Titration Lab: Titrated an unknown acid (HA) with NaOH
Using volume of base at the equivalnce point, its molarity, and the fact that you used 25.0 mL of acid, calculate the concentration of the unknown acid.
HA + NaOH --> H2O + A-
Determined that:
volume of base at eq. pt = 23.03 mL
molarity of base = 0.0239
volume of acid used = 25 ml
pka of acid = 4.43
I just need help finding the concentration of the acid. I think you have to use an ice tabel and then the henderson hesselbalch equation...

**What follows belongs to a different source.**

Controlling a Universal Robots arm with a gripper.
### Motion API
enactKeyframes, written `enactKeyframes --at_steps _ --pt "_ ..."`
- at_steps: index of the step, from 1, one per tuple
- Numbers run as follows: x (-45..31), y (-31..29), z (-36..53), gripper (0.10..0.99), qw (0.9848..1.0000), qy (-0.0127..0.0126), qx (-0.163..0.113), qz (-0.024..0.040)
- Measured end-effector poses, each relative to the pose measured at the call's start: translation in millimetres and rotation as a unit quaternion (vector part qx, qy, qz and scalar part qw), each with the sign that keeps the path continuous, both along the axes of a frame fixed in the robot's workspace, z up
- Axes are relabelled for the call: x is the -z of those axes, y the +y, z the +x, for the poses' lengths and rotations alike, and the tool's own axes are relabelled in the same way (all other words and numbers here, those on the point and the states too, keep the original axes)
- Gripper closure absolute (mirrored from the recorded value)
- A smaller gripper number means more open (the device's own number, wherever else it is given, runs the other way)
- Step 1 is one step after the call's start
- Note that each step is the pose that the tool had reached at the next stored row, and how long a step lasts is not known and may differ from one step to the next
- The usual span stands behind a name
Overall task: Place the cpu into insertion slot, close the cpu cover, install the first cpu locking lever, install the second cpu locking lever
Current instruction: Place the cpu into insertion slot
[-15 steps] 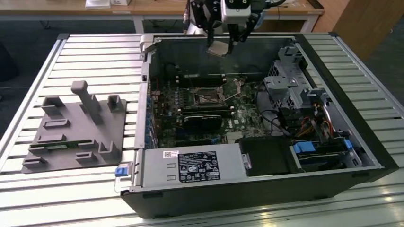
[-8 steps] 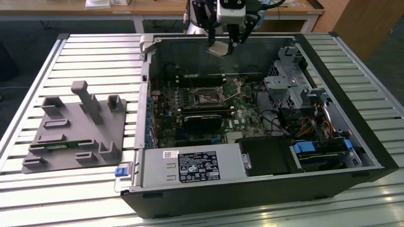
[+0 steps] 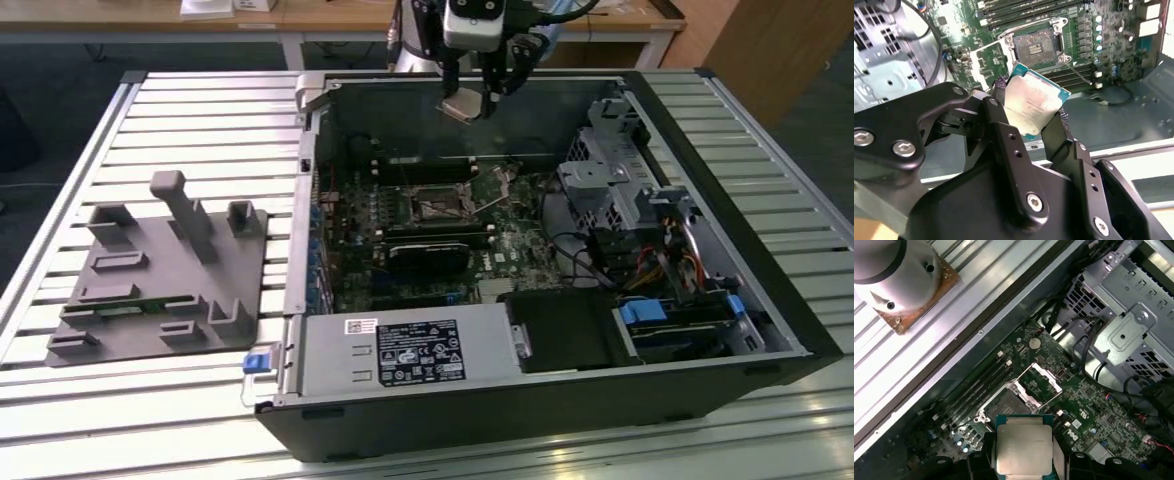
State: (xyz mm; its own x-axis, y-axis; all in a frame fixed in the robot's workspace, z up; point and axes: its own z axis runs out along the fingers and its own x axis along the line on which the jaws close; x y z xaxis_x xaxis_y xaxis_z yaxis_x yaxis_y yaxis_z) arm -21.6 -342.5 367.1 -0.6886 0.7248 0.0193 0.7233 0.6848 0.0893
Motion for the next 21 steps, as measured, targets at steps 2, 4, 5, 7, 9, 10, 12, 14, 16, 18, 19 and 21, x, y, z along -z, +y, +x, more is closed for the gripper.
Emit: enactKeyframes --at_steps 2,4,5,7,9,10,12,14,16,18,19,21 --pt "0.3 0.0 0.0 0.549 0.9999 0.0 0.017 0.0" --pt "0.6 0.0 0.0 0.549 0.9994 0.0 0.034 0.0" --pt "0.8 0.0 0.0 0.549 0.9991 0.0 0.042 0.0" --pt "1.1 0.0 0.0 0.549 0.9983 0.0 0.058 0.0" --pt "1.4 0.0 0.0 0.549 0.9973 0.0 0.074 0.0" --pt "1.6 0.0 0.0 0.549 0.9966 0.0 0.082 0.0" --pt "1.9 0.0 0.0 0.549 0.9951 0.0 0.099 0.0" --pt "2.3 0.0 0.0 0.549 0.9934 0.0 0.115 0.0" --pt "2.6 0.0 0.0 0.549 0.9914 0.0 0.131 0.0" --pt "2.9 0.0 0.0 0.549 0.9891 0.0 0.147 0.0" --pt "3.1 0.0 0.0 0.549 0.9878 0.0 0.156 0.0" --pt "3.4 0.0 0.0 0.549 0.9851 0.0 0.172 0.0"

The acid is monoprotic, i.e, contains only one ionizable proton. The balanced chemical equation for the acid-base neutralization is given as
HA (aq) + NaOH (aq) -------> NaA (aq) + H2O (l)
At the equivalence point,
moles NaOH = moles HA.
Find the moles of NaOH required to complete the titration from the volume and molarity of NaOH.
Mole(s) NaOH = (volume of NaOH at the equivalence point)*(molarity of NaOH) = (23.03 mL)*(1 L/1000 mL)*(0.0239 M)*(1 mol/L/1 M) = 5.50417*10-4 mole.
Mole(s) of HA neutralized = mole(s) of NaOH required = 5.50417*10-4 mole.
Molarity of HA = (moles of HA)/(volume of HA taken) = (5.50417*10-4 mole)/[(25.00 mL)*(1 L/1000 mL)] = 0.02201668 mol/L ≈ 0.0220 M (ans).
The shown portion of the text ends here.